Thursday, 25 April 2013

Of the Desire to be Loved

St. Catherine of Sienna

This is another one of those questions which I have been pondering a great deal lately, as it has a very keen relevance to my personal life. The following is just a line of reasoning that I myself have followed; the conclusions seem, to me, to follow from certain principles expounded by the spiritual writers I've read. The question is whether it is acceptable to have a desire to be loved by others? It seems natural to men to have this desire, as humans were indeed made for love. And yet, on the other hand, we find in the writings of the Saints and other spiritual authors a discouragement of this very desire. For example, St. Catherine of Sienna, in her great Dialogue, records the words of Jesus to her, concerning the love of creatures:
Do you know how the imperfection of spiritual love for the creature is shown?

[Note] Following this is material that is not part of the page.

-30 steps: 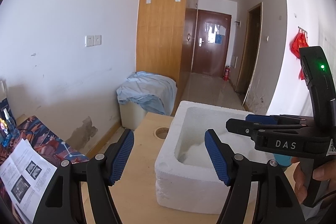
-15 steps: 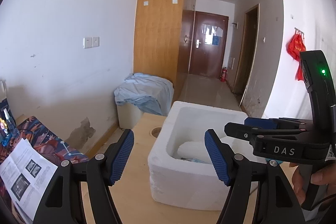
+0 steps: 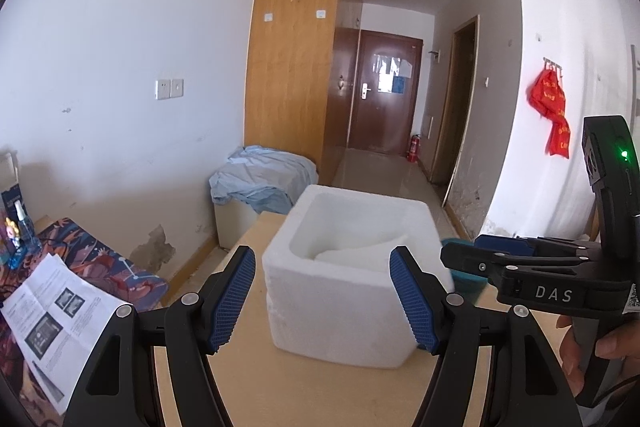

It is shown when the lover feels pain if it appear to him that the object of his love does not satisfy or return his love, or when he sees the beloved one's conversation turned aside from him, or himself deprived of consolation, or another loved more than he.
I struggle with this particular defect; I think we all do, to some degree. But this shows an imperfect love. Our love for others must be a love of benevolence, which is solely a will for the other person's own good; it is essentially a disinterested love, in which we do not seek ourselves, but rather give ourselves, as it were, to the person we love, for that person's good. We sacrifice our own self-will for the sake of what the other person wills, thus uniting our will to theirs, and seeking their good. This requires that we neither expect nor hope for the return of our love; for this would manifest in us a desire for our own good, for our own delight and consolation - this would be self-love, a manifestation of pride.

Now, it is true, as I have written before (see this post, and this post), friendship requires that love be mutual, and thus that the lover's love be returned by the beloved. Friendship is a love of two people for each other, not of one person for another. But, perhaps somewhat paradoxically, it is also necessary to friendship that the lover have the love benevolence, according to which he must not expect his love to be returned. Thus, it would seem, the perfect friendship is one in which the lovers do not expect or hope for each other's friendship. Again, this follows from the fact that the love of friendship, which consists in the love of benevolence, is a purely selfless love.

Again, this seems somewhat paradoxical; and it could also be seen as somewhat harsh. But it might soften some its harshness to note that, although two people ought not expect their love to be returned, neither ought they to be unacknowledging of the fact that it is returned. In other words, they ought to be very grateful to each other when their love is returned, even if they ought not to expect that return. But neither may they be cast down or disappointed when it seems to them that their love is not returned. This is the essential point. We ought to be completely satisfied with giving up ourselves in love, so as to seek purely the good of the other person.


  1. I used to think Luke 6:32, "And if you love them that love you, what thanks are to you? for sinners also love those that love them.", was opposed to self-love, but it isn't.

    We must love ourselves so that we do not sin against the 5th commandment.

    It's like the "Please put your oxygen mask on before assisting others" disclaimer on airplanes. ☺

    Love as "willing the good of another" certainly applies to oneself. To not will one's own good is an offense to God.

  2. One must love oneself, not for the love of oneself but for the love of God. :)

  3. Two things:

    1. Is it possible that being loved by other human beings is necessary for one's own moral and spiritual good? That to some extent the love of people enables one to better love God? If so, it would be consistent with a virtuous self-love to desire human love.

    2. Is it safe to say that: a) returning the love one has received is good or even virtuous; b) desiring the good of another means desiring the other's virtue; and c) therefore, loving another means desiring that this love be returned ... for the sake of the beloved.

    1. 1. It is certainly possible, and so TO THAT EXTENT it would be fine to desire human love; but even that is only so because it is ultimately not for one's self, but for God. Charity loves humans and self ultimately for the love of God; so all kinds of human love are legitimate only so far as there are for the sake of the love of God.

      2. Yes, I think that works as well. But that's different than desiring one's love to be returned simply for the sake of one's own delight, which is what St. Catherine is writing about, above. It has to be other-directed, and ultimately God-directed, and only self-directed insofar as it is serves toward these other directions, as is pretty clear from your syllogism.

  4. Thank you, Maestro. But then we should also consider, as we discussed offline, that to love and be loved is something of an intrinsic need in human beings, like the need for bodily nourishment. Desiring that one's own needs be met - include the need for human love - cannot in itself be defective or sinful, although this desire must be properly ordered and subordinated, as you point out very well.

  5. A post that resonates with a truth that I have just discovered (or realized): To love on earth is to suffer. Even if one had a warped love only for oneself, one would still suffer because of their imperfections, pride, and other trials.
    But the ultimate expression of this truth can be seen in the Crucified Christ, whom we are called to follow.